Climate Change and Human Connectivity in Lerner’s 10:04

Walt Whitman has influenced many writers that have come after him. His style of writing, emphasis on human connection and the natural world and eagerness to relate to many different groups of people has translated into the modern world of literature, prose and poetry. Walt Whitman didn’t fit into the confinements of his time, and many of today’s authors refuse to succumb to the boundaries as well. One in particular, Ben Lerner, is more alike with Whitman than one might think, which is evident in his novel 10:04. In his article “Realism 4. Objects, weather and infrastructure in Ben Lerner’s 10:04,” Ben De Bruyn investigates Lerner’s ability to reflect on “our increasingly unrecognizable planet with a remarkably realist attention to everyday life.”  One could argue that that is exactly what Whitman works to do as well through his writing. Looking at the two writers through a lens of similarity and comparison, the alikeness of their work starts to shine through. 

For example, Lerner put an abundance of emphasis on the natural world, just as Whitman often did through his writing. In what Bruyn describes as a “rare example of a contemporary climate-change novel,” Lerner often works through the connection between humans and nature, specifically how weather and climate affects our bodies as humans. Though Whitman never discussed climate-change on the scale that we explore it now, it is evident that he did care about nature and the living world around him. From his most famous poem “Song of Myself” to his more intimate poems like “When Lilacs Last in the Dooryard Bloom’d,” nature seeps through his words with lasting effect. Much like how Whitman discussed and put emphasis on nature, Lerner did the same. He discusses hurricanes and their ability to form commonalities between groups despite their backgrounds, but also their inherent sense of eeriness and power. It’s not often that poets successfully talk about the power of nature, but these two men from different time periods, do a pretty good job.

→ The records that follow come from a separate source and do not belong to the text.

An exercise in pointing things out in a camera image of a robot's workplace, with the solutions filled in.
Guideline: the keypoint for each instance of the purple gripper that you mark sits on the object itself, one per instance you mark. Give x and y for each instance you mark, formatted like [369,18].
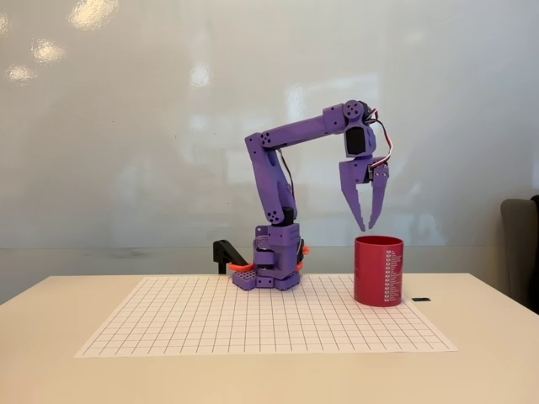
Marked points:
[353,172]

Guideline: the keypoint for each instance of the purple robot arm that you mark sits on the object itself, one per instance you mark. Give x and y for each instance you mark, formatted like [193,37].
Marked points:
[295,132]

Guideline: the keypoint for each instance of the red cup with white print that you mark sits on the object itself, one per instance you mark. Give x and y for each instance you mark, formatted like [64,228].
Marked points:
[375,273]

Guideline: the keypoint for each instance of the orange clamp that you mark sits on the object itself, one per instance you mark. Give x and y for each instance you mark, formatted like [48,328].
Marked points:
[306,250]
[239,266]

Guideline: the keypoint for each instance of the small black flat piece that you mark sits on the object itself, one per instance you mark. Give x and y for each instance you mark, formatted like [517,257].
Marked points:
[421,299]

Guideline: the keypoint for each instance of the black table clamp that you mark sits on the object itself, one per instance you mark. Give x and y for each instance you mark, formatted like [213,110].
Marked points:
[223,250]

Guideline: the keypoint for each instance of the dark grey chair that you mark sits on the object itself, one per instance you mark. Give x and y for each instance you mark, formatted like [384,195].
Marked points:
[520,252]

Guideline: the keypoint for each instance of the white grid paper sheet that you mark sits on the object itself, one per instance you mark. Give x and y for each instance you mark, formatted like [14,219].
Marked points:
[202,320]

On the other hand, both of the writers discuss human connection and fluidity. Lerner often puts emphasis on what a sense of community. In his book he writes, “I was aware of the delicacy of the bridges and tunnels spanning the water, and of traffic through those arteries, as though some cortical reorganization now allowed me to take the infrastructure personally, a proprioceptive flicker in advance of the communal body” (28). Whether than just focusing on mere human interaction, he investigates the connectivity of the larger picture – even something as simple as transportation is creating a “communal body.” Whitman explored this idea as well, often talking about how connected humans were despite everything else in the world. Though Lerner talks about this in the realm of the hurricane dooming over them, he still features “so many positively charged scenes involving public infrastructure, be it the ‘common conversation… removing the conventional partitions from social space’ in a subway before Irene makes landfall (17), the scene where the protagonist allows an Occupy protester to use his bathroom and washer (44),” and so on to prove the connectivity of the world and humans within it. 

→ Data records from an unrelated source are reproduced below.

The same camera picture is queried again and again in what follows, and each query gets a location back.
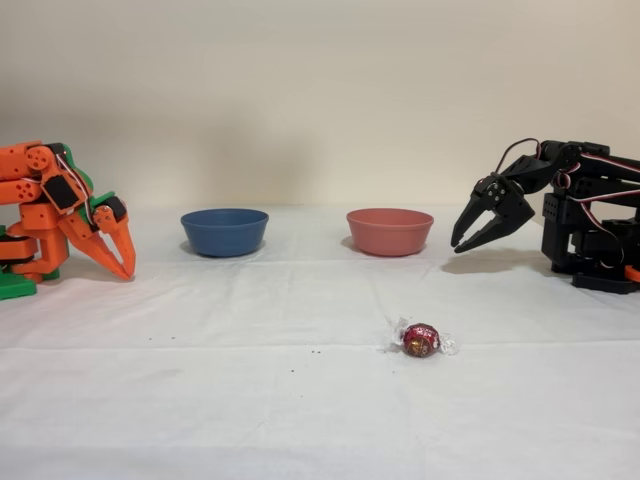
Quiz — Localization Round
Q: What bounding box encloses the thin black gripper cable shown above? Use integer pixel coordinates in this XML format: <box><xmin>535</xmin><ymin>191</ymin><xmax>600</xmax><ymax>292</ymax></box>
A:
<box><xmin>496</xmin><ymin>138</ymin><xmax>544</xmax><ymax>177</ymax></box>

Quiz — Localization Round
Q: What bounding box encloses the red white arm cable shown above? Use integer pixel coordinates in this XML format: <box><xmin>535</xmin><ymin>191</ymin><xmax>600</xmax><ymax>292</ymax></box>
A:
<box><xmin>554</xmin><ymin>152</ymin><xmax>640</xmax><ymax>269</ymax></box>

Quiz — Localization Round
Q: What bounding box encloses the white tablecloth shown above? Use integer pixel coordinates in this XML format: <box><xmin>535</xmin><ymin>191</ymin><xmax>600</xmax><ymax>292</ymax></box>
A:
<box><xmin>0</xmin><ymin>203</ymin><xmax>640</xmax><ymax>480</ymax></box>

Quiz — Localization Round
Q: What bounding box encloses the red candy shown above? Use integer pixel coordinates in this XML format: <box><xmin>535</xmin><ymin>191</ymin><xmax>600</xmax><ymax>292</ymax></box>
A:
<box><xmin>384</xmin><ymin>315</ymin><xmax>459</xmax><ymax>360</ymax></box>

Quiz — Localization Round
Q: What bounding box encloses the blue bowl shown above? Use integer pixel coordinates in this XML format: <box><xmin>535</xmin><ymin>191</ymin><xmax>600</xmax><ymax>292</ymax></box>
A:
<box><xmin>180</xmin><ymin>208</ymin><xmax>270</xmax><ymax>258</ymax></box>

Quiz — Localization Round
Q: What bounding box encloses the green robot base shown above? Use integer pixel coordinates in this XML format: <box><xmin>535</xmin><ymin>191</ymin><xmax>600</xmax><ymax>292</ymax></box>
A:
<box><xmin>0</xmin><ymin>224</ymin><xmax>39</xmax><ymax>301</ymax></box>

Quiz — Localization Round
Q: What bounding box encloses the pink bowl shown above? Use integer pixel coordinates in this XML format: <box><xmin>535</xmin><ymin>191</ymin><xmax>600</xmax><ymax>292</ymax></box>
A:
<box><xmin>346</xmin><ymin>207</ymin><xmax>435</xmax><ymax>258</ymax></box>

After reading these two writers in juxtaposition with each other, I see how they are holding hands across time periods. They are still sharing the inherent need to know more about the world around them and the people that surround them. They aren’t solely focused on politics or war or money, they are focused on what makes us feel, what makes us human, and what makes up the natural aspects of the planet earth. There may be a lot going on in Lerner’s book, and there might be more going on in Whitman’s endless pieces, but there is something fresh about the way they write about human connectivity and nature. A breath of fresh air among the deteriorating world we live in.

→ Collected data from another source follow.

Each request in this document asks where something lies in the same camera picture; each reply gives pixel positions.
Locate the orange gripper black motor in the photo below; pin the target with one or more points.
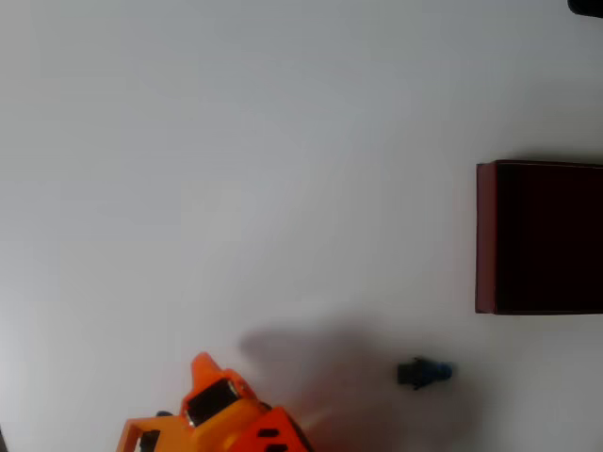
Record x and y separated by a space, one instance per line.
210 398

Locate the small blue black object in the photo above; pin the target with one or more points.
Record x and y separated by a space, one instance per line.
419 374

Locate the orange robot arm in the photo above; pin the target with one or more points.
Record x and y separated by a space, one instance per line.
275 431

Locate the dark red box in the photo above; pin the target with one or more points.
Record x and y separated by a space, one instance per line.
542 240

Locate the black object at corner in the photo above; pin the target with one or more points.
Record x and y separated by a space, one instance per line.
589 7

2 Responses to Climate Change and Human Connectivity in Lerner’s 10:04

  1. Prof VZ November 12, 2019 at 3:34 pm #

    There is certainly a fascinating way in which Whitman and Lerner both view weather as a focalizing and unifying force–a sort of concrete entity that nevertheless serves as a sort of abstract holder for shared experience. Lerner often refers to these kinds of things as forms of collectivity that, even if negative, can have a utopian quality to them as well. You do a good job of noting a few key moments in the novel when Lerner turns to those forms of connection and collectivity in a way that certainly unifies him with a strong Whitmanian element as these figures, as you so aptly put it, hold hands across the century.

  2. chacei November 12, 2019 at 5:01 pm #

    It is interesting that you start your blog post the way you did- saying all that Whitman is praised for like his focus on the connection of human beings and his point-blank writing style. Like you say, Lerner’s novel is similar to Whitman’s work in that his style is rather new-age, there are themes of connectivity and the natural world, and the effects of time. I was talking with my Grandmother this weekend about Whitman and how he was so very popular for the way he spoke of the world around him. His ideas weren’t necessarily uncommon, that’s why everyone (well,, a lot of people) connected and admired his words. Someone had to say them, and it turned out to be Whitman. So it is really no surprise that Lerner’s work is similar to whitman’s, or that 10:04 was such a success. It deals with themes of life that many many people have observed.